Sunday, January 6, 2019

Beautiful Boy - addiction is awful but not interesting

 
It's the first thing I've seen Timothee Chalamet in. There was foreshadowing five minutes in. Steve Carell finds a paperback copy of F. Scott Fitzgerald's The Beautiful and Damned on his son's desk. They were really playing up Chalamet's looks.

I sat through Beautiful Boy, now available on Amazon Prime. It was dreary and repetitive as any movie about drug addiction is bound to be. It was hard to mourn the lost potential of a promising young man when you can see right in front of you that he got a book and movie deal out of it. His family was surprisingly wealthy to begin with. What did he need potential for?

Timothee Chalamet smiles as he reads an especially bad Charles Bukowski poem in a university class. "This man has saved my life multiple times," he says.

Oddly, he reads the poem from a copy of Factotum which was a novel. I don't remember there being a poem in there. But the novel was about working and we never see these guys work. How did Nic (Chalamet) get money when he was out on the street in the throes of drug addiction? We don't see the nuts and bolts of homelessness and addiction.

We do see that Chalamet is one of those guys who folds books back when he reads them.

I've known people who have survived drug addiction and some who didn't survive. Some were working class, some middle class. I work with a woman who watched her son die of an overdose while waiting for paramedics. I don't know why people start taking drugs in the first place.

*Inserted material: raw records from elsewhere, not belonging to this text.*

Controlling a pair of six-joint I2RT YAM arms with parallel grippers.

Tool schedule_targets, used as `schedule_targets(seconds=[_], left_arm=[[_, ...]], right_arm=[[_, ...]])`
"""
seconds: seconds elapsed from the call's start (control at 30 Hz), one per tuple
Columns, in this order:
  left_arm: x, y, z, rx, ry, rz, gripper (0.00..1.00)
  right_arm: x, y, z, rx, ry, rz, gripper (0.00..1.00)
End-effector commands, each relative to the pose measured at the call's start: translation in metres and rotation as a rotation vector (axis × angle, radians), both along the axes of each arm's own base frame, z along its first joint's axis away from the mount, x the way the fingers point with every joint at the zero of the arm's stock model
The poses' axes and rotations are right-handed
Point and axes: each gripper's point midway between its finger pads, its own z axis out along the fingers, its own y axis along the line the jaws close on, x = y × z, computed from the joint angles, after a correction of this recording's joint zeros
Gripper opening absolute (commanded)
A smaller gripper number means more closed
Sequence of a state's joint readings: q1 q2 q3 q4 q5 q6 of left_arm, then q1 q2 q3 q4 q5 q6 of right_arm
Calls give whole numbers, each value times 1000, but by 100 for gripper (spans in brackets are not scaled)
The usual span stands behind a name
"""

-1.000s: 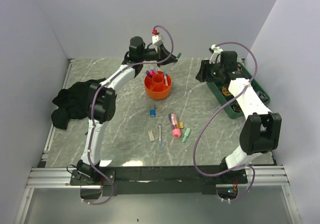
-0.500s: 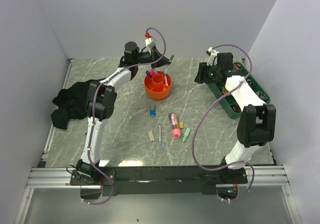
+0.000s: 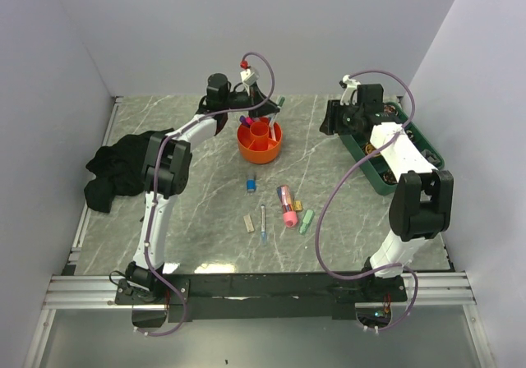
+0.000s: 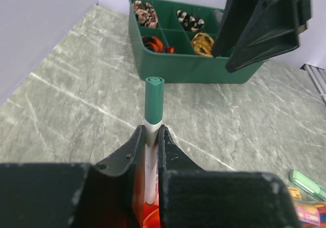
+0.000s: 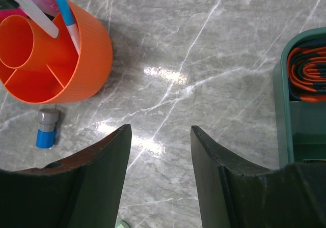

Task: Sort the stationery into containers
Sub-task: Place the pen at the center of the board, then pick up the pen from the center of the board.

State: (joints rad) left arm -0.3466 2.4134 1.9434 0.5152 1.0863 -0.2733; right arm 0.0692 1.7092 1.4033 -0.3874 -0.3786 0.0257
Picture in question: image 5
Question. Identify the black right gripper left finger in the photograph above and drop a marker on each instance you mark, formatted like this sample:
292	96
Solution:
81	190

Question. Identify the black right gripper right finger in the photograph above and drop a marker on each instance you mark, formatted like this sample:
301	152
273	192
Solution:
234	192

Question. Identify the white blue marker pen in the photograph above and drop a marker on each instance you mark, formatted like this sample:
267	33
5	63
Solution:
70	23

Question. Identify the white green marker pen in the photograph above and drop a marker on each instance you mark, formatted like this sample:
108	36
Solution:
35	13

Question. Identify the pink black highlighter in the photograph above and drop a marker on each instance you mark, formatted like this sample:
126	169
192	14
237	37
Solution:
6	13

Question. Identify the mint green highlighter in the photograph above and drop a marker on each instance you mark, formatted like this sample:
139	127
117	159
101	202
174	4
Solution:
122	224

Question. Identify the green compartment tray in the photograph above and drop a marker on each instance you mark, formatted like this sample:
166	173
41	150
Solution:
300	124

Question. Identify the orange round desk organizer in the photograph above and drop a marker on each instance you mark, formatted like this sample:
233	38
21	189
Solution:
39	69

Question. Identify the orange black rolled ribbon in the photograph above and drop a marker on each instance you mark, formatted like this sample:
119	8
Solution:
306	71

There was a woman I knew, a recovering anorexic who put on a lot of weight at one point. She begged an acquaintance to score her some meth to lose weight. He had been in prison for selling cocaine and even he was aghast. Even if he knew where to find it he wouldn't have gotten it for her. She thought he was worried that she would turn him in and kept assuring him he could trust her. So I know that some people start using drugs out of sheer idiocy.